What to do
Only the lines of the data below from the one with "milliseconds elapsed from" through the one with "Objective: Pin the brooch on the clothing" are wanted. Repeat them exactly.
================================
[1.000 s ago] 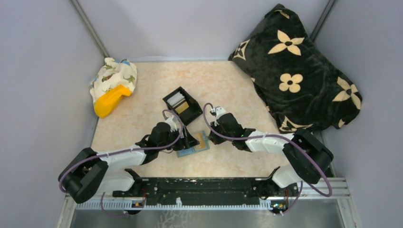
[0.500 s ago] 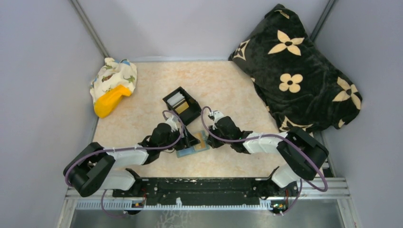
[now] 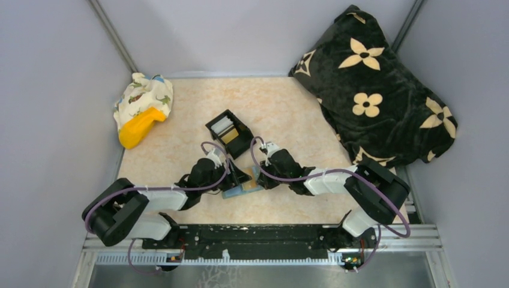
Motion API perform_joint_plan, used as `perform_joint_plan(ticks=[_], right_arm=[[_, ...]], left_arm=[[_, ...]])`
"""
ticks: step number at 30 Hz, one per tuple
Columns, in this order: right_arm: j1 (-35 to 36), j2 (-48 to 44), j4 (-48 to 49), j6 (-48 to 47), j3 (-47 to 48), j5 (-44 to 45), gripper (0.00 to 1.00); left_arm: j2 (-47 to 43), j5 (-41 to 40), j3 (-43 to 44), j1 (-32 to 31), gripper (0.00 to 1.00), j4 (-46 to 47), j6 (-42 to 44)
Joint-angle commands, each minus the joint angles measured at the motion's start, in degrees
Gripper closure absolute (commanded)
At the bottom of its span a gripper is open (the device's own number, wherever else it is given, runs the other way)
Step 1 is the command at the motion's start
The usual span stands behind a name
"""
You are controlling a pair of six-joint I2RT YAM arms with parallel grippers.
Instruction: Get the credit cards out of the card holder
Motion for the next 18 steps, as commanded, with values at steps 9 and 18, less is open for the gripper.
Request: perform_joint_plan(ticks=[9, 18], right_arm=[[1.5, 0.8, 4.3, 1.4, -0.4, -0.8, 1.00], [3.3, 3.4, 6.4, 2.2, 0.5, -1.8, 1.00]], left_arm=[[1.4, -0.2, -3.9, -0.2, 0.27, 10.2, -3.6], [1.0, -2.1, -4.6, -0.2, 0.37, 9.2, -4.2]])
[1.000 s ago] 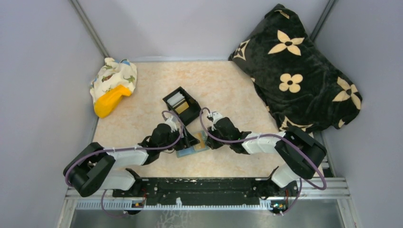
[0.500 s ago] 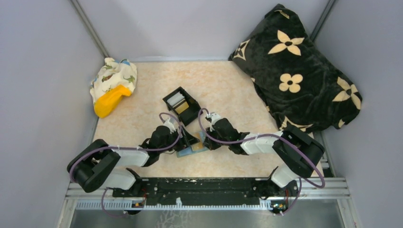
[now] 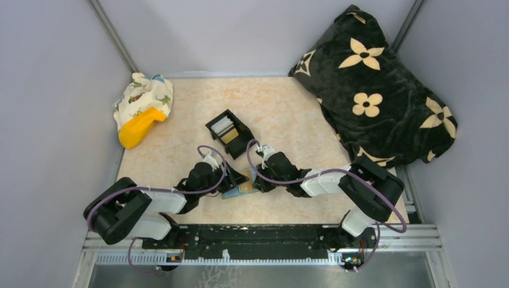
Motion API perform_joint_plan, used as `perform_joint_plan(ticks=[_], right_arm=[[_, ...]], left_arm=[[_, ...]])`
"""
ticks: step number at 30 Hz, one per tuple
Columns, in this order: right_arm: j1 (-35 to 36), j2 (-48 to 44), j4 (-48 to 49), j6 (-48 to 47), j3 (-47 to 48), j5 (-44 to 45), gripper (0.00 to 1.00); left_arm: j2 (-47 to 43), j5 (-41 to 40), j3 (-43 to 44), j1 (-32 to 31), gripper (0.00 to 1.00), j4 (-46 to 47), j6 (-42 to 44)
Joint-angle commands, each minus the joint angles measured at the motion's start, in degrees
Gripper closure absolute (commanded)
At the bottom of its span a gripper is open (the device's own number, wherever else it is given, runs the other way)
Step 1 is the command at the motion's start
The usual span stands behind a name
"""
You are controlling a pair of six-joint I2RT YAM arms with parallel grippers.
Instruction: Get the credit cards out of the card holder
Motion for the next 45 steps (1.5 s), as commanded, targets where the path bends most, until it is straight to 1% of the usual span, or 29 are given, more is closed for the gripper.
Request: perform_joint_plan(ticks=[1, 5, 8, 10, 12, 13, 15, 17, 18, 20, 25, 28, 32, 38, 45], right_arm=[[1.2, 1.4, 4.0, 0.8, 0.5, -0.9, 1.00], [1.4, 1.6, 3.9, 0.9, 0.4, -0.7, 1.00], [1.4, 1.7, 3.5, 0.8, 0.3, -0.2, 1.00], [1.4, 1.7, 3.4, 0.8, 0.4, 0.0, 1.00], [1.4, 1.8, 3.4, 0.8, 0.4, -0.1, 1.00], [1.4, 2.0, 3.4, 0.7, 0.4, -0.1, 1.00], [1.4, 2.3, 3.5, 0.8, 0.5, 0.0, 1.00], [1.4, 2.6, 3.5, 0.8, 0.4, 0.0, 1.00], [1.4, 2.8, 3.6, 0.8, 0.4, 0.0, 1.00], [1.4, 3.1, 3.6, 0.8, 0.5, 0.2, 1.00], [1.4, 3.4, 3.6, 0.8, 0.8, 0.2, 1.00], [1.4, 3.5, 3.5, 0.9, 1.1, 0.1, 1.00], [1.4, 3.5, 3.2, 0.8, 1.1, 0.2, 1.00], [1.4, 3.8, 3.3, 0.9, 1.0, 0.5, 1.00], [1.4, 4.4, 3.8, 1.1, 1.1, 0.2, 1.00]], left_arm=[[-0.6, -1.4, -1.0, -0.2, 0.38, 1.4, -0.8], [-1.1, -2.0, -1.5, -0.2, 0.52, 1.9, -1.1], [-1.4, -2.1, -1.6, -0.2, 0.70, 2.0, -0.9], [-1.7, -2.1, -1.7, -0.2, 0.78, 1.7, -0.8], [-2.0, -2.5, -1.9, -0.2, 0.83, 1.1, -0.7], [-2.4, -2.9, -1.9, -0.2, 0.88, 0.5, -0.6], [-3.7, -3.7, -2.2, -0.2, 0.93, -0.7, -0.5], [-5.1, -4.5, -2.5, -0.2, 0.94, -1.8, -0.2], [-6.0, -4.9, -2.6, -0.2, 0.92, -2.5, 0.0], [-7.9, -6.3, -3.0, -0.1, 0.82, -3.8, 0.3], [-11.0, -8.3, -3.6, 0.0, 0.82, -5.8, 1.3], [-10.7, -8.1, -3.7, 0.0, 0.86, -5.6, 1.4], [-8.5, -6.5, -3.8, 0.1, 0.98, -3.3, 1.1], [-8.7, -6.5, -3.9, 0.1, 1.00, -3.5, 1.1], [-14.7, -9.3, -4.4, 0.9, 1.00, -10.0, 2.9]])
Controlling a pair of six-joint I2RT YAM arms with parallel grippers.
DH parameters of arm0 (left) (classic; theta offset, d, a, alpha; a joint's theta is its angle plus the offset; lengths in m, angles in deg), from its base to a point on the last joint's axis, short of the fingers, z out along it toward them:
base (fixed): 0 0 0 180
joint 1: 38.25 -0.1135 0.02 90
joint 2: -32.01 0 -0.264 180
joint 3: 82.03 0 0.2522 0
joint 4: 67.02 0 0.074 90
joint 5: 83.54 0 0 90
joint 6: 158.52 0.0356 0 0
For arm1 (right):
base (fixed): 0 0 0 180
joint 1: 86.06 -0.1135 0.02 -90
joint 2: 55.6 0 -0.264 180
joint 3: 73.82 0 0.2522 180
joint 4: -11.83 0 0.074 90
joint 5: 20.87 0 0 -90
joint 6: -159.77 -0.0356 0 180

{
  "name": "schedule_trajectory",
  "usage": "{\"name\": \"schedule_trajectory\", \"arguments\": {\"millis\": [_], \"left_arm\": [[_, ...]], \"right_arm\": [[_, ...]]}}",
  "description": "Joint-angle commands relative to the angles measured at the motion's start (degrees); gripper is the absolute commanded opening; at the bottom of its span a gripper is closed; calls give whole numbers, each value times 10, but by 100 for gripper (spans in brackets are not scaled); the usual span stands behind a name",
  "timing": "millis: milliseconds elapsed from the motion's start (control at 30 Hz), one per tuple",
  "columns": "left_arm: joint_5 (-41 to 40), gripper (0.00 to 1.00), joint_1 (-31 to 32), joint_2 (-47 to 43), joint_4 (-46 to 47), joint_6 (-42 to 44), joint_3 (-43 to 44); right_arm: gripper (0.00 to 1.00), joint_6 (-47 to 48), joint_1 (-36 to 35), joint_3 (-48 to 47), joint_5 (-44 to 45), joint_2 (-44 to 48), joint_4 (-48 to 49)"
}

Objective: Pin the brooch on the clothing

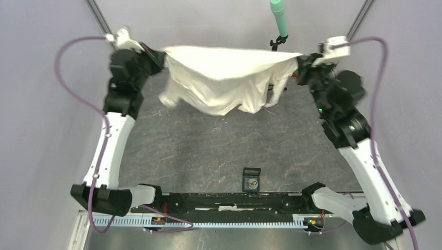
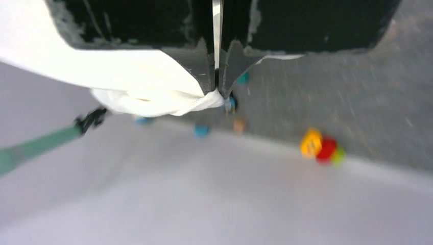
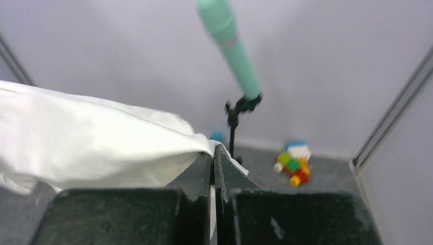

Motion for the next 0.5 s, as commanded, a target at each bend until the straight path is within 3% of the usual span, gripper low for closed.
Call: {"name": "schedule_trajectory", "arguments": {"millis": [0, 200, 467], "left_arm": [[-40, 4, -31, -16, -177, 143, 154], [-35, 4, -32, -80, -159, 194, 122], [25, 2, -31, -106, -181, 201, 134]], "right_arm": [[3, 50, 0, -25, 83, 79, 45], [4, 61, 0, 38, 149, 140, 80], [6, 64, 0, 69, 144, 156, 80]]}}
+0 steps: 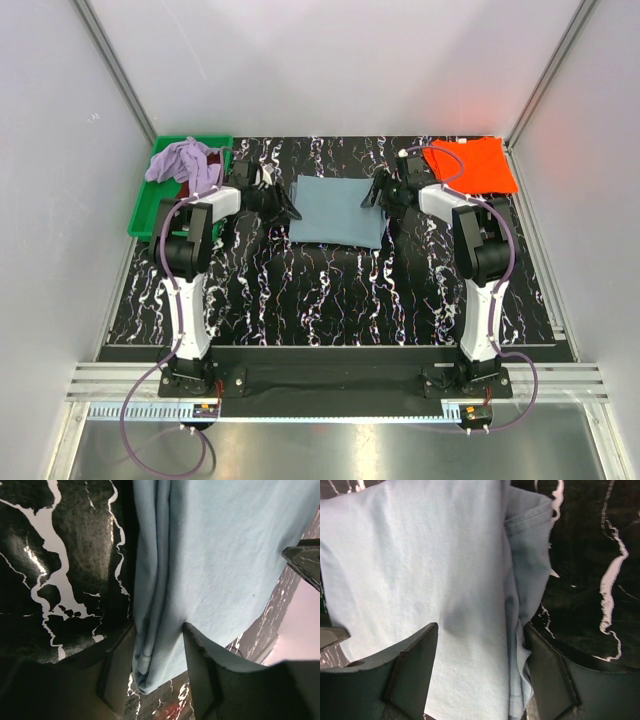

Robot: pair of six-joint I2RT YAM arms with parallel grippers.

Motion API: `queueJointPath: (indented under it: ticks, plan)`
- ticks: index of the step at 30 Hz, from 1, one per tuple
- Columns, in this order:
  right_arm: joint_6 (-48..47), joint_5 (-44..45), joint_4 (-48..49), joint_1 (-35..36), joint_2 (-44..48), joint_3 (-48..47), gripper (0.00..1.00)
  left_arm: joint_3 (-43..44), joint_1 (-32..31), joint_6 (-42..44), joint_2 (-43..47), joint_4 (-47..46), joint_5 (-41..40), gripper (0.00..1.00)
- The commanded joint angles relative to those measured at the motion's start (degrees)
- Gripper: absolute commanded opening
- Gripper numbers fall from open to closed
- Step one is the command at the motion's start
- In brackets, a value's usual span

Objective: Fold and stack the t-shirts
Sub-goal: Neatly place the folded tshirt to the corner

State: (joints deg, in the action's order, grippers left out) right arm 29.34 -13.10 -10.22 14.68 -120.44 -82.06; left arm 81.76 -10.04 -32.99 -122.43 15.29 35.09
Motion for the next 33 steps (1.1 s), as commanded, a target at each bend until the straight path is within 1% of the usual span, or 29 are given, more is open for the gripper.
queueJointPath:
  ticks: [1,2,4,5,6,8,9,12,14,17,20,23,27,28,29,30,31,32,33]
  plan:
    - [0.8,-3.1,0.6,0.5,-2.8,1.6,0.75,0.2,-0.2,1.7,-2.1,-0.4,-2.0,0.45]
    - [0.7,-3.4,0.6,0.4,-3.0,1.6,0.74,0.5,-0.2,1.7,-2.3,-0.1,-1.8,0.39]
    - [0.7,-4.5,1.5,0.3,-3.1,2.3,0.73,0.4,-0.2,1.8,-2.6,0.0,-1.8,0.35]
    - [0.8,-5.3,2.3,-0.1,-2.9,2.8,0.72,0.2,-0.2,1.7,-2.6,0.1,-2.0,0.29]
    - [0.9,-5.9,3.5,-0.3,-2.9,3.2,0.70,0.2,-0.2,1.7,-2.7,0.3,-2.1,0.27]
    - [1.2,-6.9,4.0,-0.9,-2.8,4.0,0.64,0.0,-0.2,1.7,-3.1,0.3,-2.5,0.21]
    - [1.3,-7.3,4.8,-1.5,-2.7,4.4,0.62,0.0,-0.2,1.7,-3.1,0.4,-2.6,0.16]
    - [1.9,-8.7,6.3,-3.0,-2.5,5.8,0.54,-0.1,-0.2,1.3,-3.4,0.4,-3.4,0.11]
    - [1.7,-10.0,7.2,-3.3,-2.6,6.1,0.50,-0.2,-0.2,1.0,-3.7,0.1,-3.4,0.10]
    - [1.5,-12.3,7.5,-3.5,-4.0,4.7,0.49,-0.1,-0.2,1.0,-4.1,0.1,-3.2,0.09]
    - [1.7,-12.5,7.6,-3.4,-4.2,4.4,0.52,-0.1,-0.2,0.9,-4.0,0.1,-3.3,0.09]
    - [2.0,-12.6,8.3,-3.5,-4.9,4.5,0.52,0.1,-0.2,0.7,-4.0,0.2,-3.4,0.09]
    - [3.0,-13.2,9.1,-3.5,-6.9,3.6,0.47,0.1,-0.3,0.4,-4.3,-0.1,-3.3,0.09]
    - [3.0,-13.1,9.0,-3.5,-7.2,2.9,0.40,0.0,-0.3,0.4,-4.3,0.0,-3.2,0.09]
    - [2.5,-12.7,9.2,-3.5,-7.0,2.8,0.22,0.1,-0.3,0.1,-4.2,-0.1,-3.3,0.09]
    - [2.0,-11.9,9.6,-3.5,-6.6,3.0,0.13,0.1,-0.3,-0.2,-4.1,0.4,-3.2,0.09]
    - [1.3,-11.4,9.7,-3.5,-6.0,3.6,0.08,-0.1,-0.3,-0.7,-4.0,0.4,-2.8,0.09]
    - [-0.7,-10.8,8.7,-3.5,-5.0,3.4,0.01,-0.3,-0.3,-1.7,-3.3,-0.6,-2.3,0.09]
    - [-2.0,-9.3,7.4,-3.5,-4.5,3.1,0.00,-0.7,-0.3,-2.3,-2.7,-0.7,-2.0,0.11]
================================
Finished exercise
  "timing": "millis: milliseconds elapsed from the motion's start (control at 30 Hz), one per tuple",
  "columns": "left_arm: joint_5 (-41 to 40), gripper (0.00 to 1.00), joint_1 (-31 to 32), joint_2 (-47 to 43), joint_4 (-46 to 47), joint_6 (-42 to 44), joint_3 (-43 to 44); right_arm: gripper (0.00 to 1.00), joint_6 (-47 to 48), joint_1 (-36 to 35), joint_3 (-48 to 47), joint_5 (-44 to 45), joint_2 (-44 to 48), joint_4 (-48 to 49)"
}

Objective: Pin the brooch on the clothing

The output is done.